What to produce: Your answer should be the full set of records, printed exactly as they stand.

**** Data records ****

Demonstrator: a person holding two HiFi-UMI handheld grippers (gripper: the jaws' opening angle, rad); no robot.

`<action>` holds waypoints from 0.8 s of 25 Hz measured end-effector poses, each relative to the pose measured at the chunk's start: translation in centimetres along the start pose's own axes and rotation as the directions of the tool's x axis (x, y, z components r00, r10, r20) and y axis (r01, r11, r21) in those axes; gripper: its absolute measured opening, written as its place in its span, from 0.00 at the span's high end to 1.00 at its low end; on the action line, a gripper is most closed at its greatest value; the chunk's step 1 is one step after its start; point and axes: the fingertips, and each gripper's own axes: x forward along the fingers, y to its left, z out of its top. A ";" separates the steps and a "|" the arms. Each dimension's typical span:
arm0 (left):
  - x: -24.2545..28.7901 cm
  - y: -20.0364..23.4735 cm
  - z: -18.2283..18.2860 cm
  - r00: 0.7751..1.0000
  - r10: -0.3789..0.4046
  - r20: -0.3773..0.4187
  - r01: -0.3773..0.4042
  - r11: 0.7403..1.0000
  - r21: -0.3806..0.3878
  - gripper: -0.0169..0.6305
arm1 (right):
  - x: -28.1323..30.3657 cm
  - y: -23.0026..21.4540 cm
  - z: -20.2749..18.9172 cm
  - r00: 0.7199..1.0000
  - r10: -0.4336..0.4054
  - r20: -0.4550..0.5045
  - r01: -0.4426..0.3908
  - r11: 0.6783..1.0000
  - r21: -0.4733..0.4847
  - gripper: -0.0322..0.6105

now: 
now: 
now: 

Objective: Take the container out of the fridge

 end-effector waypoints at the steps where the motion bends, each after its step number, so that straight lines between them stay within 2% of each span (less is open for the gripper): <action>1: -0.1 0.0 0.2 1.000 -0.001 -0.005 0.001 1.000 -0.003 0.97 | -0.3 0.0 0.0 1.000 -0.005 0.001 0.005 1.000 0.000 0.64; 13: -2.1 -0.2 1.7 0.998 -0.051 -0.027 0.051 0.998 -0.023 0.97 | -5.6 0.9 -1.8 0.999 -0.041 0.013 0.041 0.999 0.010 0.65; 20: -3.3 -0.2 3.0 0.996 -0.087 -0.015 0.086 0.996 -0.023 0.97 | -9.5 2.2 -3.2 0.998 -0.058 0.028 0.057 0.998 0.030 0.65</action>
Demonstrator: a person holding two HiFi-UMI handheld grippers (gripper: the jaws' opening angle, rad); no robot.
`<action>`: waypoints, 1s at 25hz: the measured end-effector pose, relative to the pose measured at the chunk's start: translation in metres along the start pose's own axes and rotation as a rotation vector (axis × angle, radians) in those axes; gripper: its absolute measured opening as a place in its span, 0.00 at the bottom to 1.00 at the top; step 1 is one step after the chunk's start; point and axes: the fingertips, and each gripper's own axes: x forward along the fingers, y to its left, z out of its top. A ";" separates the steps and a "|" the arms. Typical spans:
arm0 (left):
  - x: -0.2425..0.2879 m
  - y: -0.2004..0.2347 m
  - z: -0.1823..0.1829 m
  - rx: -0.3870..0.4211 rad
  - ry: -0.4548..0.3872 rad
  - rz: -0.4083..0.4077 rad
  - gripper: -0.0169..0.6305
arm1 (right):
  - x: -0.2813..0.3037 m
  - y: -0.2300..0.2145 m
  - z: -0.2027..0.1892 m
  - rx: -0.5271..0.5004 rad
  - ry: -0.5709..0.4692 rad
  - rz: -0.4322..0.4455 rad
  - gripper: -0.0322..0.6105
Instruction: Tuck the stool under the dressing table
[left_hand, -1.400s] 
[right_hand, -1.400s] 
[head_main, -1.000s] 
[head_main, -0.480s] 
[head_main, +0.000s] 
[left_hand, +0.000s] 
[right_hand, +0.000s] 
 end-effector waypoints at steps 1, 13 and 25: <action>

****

Your response:
Demonstrator: a person holding two HiFi-UMI handheld grippers (gripper: the jaws' opening angle, rad); no robot.

`<action>` holds waypoints from 0.8 s of 25 Hz measured end-effector poses, each relative to the pose measured at the chunk's start: translation in centimetres along the start pose's own axes and rotation as the directions of the tool's x axis (x, y, z components r00, r10, r20) and y axis (r01, r11, r21) in those axes; gripper: its absolute measured opening, written as its place in its span, from 0.00 at the span's high end to 1.00 at its low end; on the action line, a gripper is most closed at its greatest value; the chunk's step 1 is one step after its start; point and axes: the fingertips, and each gripper's own axes: x forward along the fingers, y to its left, z out of its top. A ";" separates the steps and a "|" the arms. Each dimension's typical span:
arm0 (left):
  - x: -24.2545..28.7901 cm
  - y: -20.0364..23.4735 cm
  - z: -18.2283..18.2860 cm
  - r00: 0.7751..1.0000
  - r10: -0.3789..0.4046
  - r20: -0.3773..0.4187
  - r01: -0.3773..0.4042
  - r11: 0.7403..1.0000
  - r21: -0.3806..0.3878
  - gripper: -0.0169..0.6305
arm1 (right):
  - x: -28.1323..30.3657 cm
  - y: -23.0026..21.4540 cm
  - z: -20.2749..18.9172 cm
  - r00: 0.7199..1.0000
  - r10: -0.4336..0.4054
  - r20: -0.4550..0.5045
  - r01: -0.4426..0.3908
  - r11: 0.6783..1.0000
  - r21: -0.4733..0.4847
  - gripper: -0.0322..0.6105

now: 
now: 
now: 

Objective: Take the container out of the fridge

 end-effector waypoints at the steps where the motion bends, each after its step number, so that straight lines between them stay within 2% of each span (less is open for the gripper): <action>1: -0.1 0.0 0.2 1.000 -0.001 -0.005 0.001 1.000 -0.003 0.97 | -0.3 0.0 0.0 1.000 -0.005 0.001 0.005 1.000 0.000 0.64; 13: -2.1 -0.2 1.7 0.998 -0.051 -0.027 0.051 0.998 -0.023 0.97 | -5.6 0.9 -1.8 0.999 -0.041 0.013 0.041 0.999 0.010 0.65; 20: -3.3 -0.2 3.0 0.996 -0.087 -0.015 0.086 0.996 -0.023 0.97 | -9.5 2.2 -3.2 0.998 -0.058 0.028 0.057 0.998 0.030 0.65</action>
Demonstrator: a person holding two HiFi-UMI handheld grippers (gripper: the jaws' opening angle, rad); no robot.
`<action>`: waypoints, 1s at 25hz: the measured end-effector pose, relative to the pose measured at the chunk's start: translation in metres along the start pose's own axes and rotation as a rotation vector (axis × angle, radians) in those axes; gripper: its absolute measured opening as a place in its span, 0.00 at the bottom to 1.00 at the top; step 1 is one step after the chunk's start; point and axes: the fingertips, and each gripper's own axes: x forward along the fingers, y to its left, z out of its top. A ";" separates the steps and a "|" the arms. Typical spans:
arm0 (left):
  - x: -0.2425..0.2879 m
  - y: -0.2004..0.2347 m
  - z: -0.1823..0.1829 m
  - rx: -0.3870..0.4211 rad
  - ry: -0.4548..0.3872 rad
  - rz: -0.4083..0.4077 rad
  - gripper: -0.0169..0.6305
arm1 (right):
  - x: -0.2813..0.3037 m
  - y: -0.2300..0.2145 m
  - z: -0.2027..0.1892 m
  - rx: -0.5271..0.5004 rad
  - ry: -0.5709..0.4692 rad
  - rz: -0.4322..0.4455 rad
  - gripper: -0.0322..0.6105
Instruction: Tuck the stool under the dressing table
[left_hand, -1.400s] 
[right_hand, -1.400s] 
[head_main, -1.000s] 
[head_main, -0.480s] 
[head_main, +0.000s] 
[left_hand, +0.000s] 
[right_hand, +0.000s] 
 end-effector waypoints at steps 1, 13 and 25: <action>

No further output is given for this exercise.